离决战过去整整一个月的时候,魔宫的灵石库存开始回升了。散修联盟的订单一批接一批,北荒兽族的订单也来了,连凤栖梧都派人来买了一批燃灵丹——苏小晚没要她的灵石,凤栖梧派人送了回话说灵石不要就不要,凤族欠你们一个人情。
苏小晚把“凤族欠你们一个人情”这句话记在笔记本上。不是要讨,是怕忘了。人情这东西,欠多了,就还不清了。

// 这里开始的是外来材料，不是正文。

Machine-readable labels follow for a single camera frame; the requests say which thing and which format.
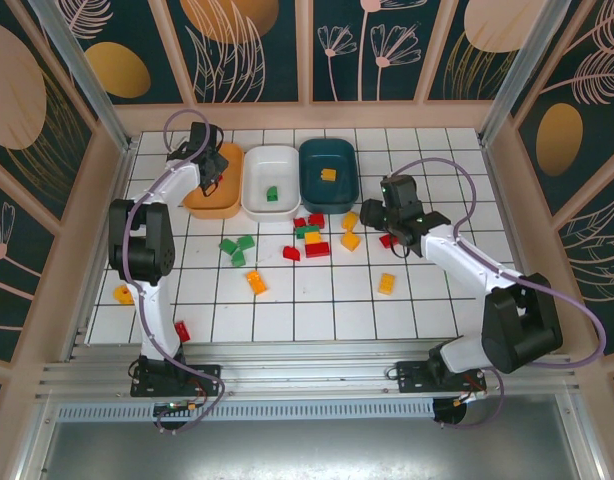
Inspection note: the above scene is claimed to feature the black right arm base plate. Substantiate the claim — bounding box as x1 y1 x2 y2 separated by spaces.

厉天阙的修为恢复到了七成。比上次快,因为这次他没有急着去练《九幽冥典》的最后一层,而是每天只练两个时辰,剩下的时间处理魔宫事务、陪苏小晚吃饭、在窗台上坐着发呆。苏小晚问他为什么不急着练功,他说急也没用,越急越练不成。苏小晚看着他平静的表情,忽然觉得他变了。以前的他像一把出鞘的剑,锋利、危险、随时会伤人。现在的他还是锋利,但不那么危险了,像一把收回鞘里的剑——你知道他很厉害,但不会时刻提心吊胆。
“厉天阙,你变了。”
“哪里变了?”
“以前你总是一个人扛着所有事,现在你学会让我帮你扛了。”
厉天阙看着她,嘴角微微上扬了一点。“因为你扛得住。”
苏小晚愣了一下,然后笑了。这是厉天阙对她最高的评价——不是“你很厉害”,不是“你是宝贝”,是“你扛得住”。
离决战过去一个半月的时候,苏小晚收到了一封信。信是莫问天写来的,只有一行字——“白若尘出关了。修为突破到了元婴后期。”
苏小晚把信递给厉天阙。厉天阙看完,面色没有任何波澜。“元婴后期,本尊一只手就能打。”
“你现在修为才恢复七成。”
“七成也够。”
苏小晚看着他那张没有表情的脸,信了。不是因为他强,是因为他说“够”的时候,从来不骗她。